▶ Instructions for the task
Beginning with the line that has "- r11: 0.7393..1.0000" and ending with the line that has "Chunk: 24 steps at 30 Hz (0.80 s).", retype the entries below exactly, except for the pictures.

START Given records

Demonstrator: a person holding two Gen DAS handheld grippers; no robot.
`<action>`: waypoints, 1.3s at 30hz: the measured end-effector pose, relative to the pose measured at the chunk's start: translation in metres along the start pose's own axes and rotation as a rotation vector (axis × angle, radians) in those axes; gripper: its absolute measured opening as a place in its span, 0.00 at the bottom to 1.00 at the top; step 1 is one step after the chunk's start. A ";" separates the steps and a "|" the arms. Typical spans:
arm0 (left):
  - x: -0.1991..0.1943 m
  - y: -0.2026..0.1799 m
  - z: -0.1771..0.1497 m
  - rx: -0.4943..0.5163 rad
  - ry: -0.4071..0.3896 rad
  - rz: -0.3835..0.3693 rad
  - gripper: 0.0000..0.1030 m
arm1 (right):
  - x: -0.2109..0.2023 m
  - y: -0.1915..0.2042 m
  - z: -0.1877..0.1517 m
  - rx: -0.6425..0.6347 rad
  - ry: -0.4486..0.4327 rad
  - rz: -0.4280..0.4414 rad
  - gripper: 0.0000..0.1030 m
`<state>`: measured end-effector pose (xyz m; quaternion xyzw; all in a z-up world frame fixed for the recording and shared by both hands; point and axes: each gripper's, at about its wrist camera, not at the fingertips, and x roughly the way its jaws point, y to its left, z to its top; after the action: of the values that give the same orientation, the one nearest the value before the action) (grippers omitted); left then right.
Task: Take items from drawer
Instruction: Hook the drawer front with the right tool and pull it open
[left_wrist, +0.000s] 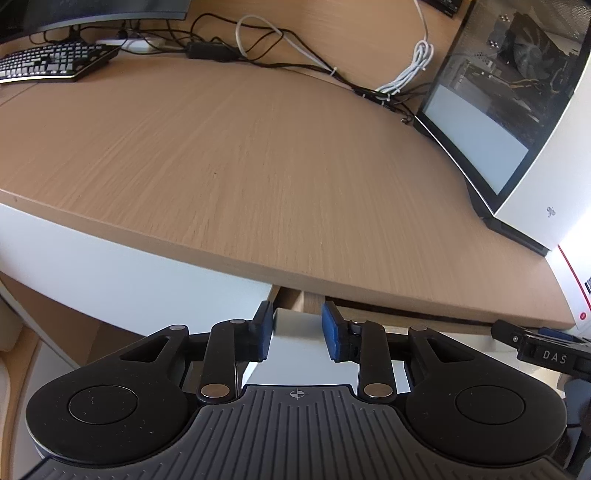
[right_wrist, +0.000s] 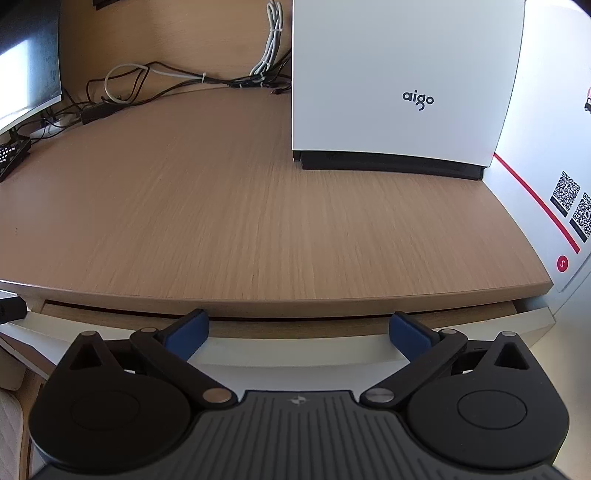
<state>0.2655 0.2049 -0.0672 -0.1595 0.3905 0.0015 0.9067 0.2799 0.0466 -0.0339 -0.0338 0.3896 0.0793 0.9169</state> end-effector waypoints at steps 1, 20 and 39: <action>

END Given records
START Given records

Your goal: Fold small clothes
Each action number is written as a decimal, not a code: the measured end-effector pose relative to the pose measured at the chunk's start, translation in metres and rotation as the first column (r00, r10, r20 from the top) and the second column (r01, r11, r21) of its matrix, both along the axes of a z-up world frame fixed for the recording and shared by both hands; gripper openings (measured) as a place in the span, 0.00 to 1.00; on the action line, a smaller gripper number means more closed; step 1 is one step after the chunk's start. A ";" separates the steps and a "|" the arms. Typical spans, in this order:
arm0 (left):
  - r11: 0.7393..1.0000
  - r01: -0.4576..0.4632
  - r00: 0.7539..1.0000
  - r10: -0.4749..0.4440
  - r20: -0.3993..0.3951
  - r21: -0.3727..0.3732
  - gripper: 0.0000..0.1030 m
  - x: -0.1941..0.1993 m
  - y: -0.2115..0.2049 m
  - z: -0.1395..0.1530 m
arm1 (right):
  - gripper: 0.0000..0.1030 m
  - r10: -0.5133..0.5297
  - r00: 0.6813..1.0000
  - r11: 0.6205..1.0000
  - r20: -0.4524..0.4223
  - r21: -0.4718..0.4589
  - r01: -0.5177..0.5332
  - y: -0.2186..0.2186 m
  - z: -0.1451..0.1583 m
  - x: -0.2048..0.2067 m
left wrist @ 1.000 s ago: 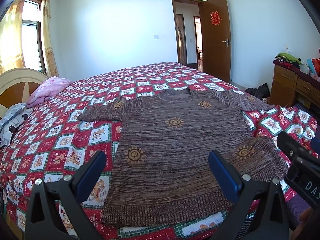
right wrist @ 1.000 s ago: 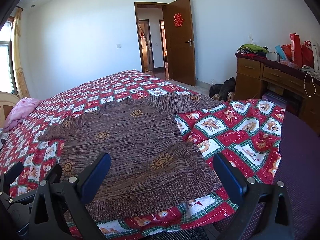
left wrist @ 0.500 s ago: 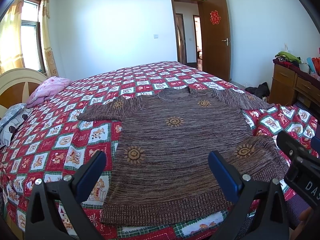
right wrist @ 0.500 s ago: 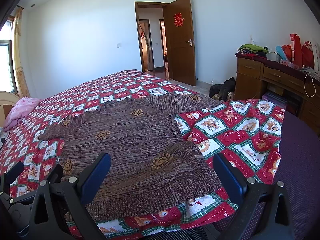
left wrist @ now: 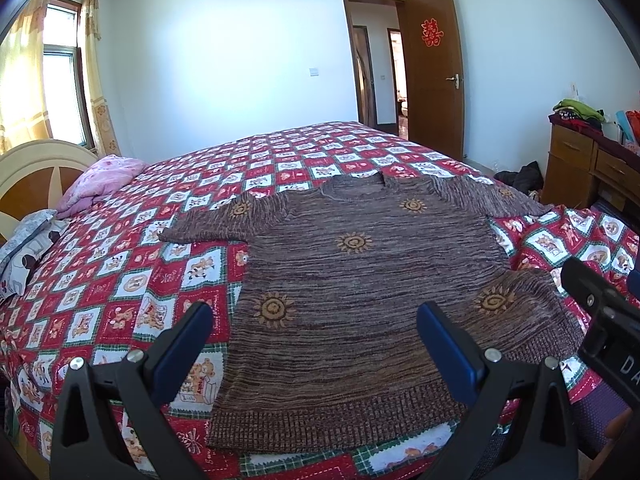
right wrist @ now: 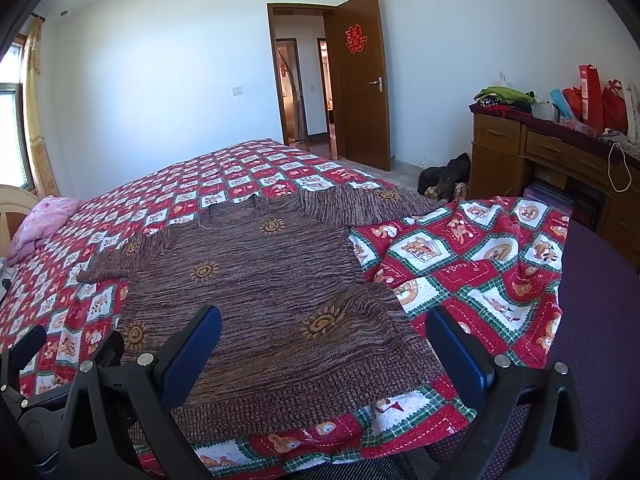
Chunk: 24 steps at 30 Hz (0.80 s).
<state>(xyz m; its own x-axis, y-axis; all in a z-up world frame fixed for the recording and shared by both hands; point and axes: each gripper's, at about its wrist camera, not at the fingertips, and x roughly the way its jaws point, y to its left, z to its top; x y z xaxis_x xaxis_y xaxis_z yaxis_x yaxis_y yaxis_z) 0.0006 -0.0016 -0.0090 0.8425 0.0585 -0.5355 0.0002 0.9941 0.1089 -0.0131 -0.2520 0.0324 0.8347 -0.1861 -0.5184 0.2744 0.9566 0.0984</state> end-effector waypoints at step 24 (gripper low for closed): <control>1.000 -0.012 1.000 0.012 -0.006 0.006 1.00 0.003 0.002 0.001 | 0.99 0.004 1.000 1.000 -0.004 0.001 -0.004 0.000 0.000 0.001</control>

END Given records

▶ Completed task
  - r11: 0.7393..1.0000
  - r01: -0.4576..0.4632
  - r00: 0.7539..1.0000
  - r10: -0.4749..0.4440
  - r20: -0.3993..0.3951
  - r21: -0.3727..0.3732
  - gripper: 0.0000..0.1030 m
  - x: -0.1941..0.1993 m
  - y: -0.2115..0.2049 m
  - z: -0.1395..0.1530 m
arm1 (right):
  - gripper: 0.0000..0.1030 m
  - r10: -0.5133..0.5297
  - r00: 0.6813..1.0000
  - r11: 0.6205..1.0000
  - r20: -0.4524..0.4223
  - r21: -0.4718..0.4589
  - r01: -0.5177..0.5332
  - y: -0.2186..0.2186 m
  - z: -0.1451..0.1583 m
  - x: -0.2048..0.2067 m
left wrist @ 1.000 s ago: 
right wrist @ 1.000 s ago: 
left wrist @ 0.500 s ago: 
right wrist @ 0.500 s ago: 
left wrist @ now: 
right wrist @ now: 
Chunk: 24 steps at 30 Hz (0.80 s).

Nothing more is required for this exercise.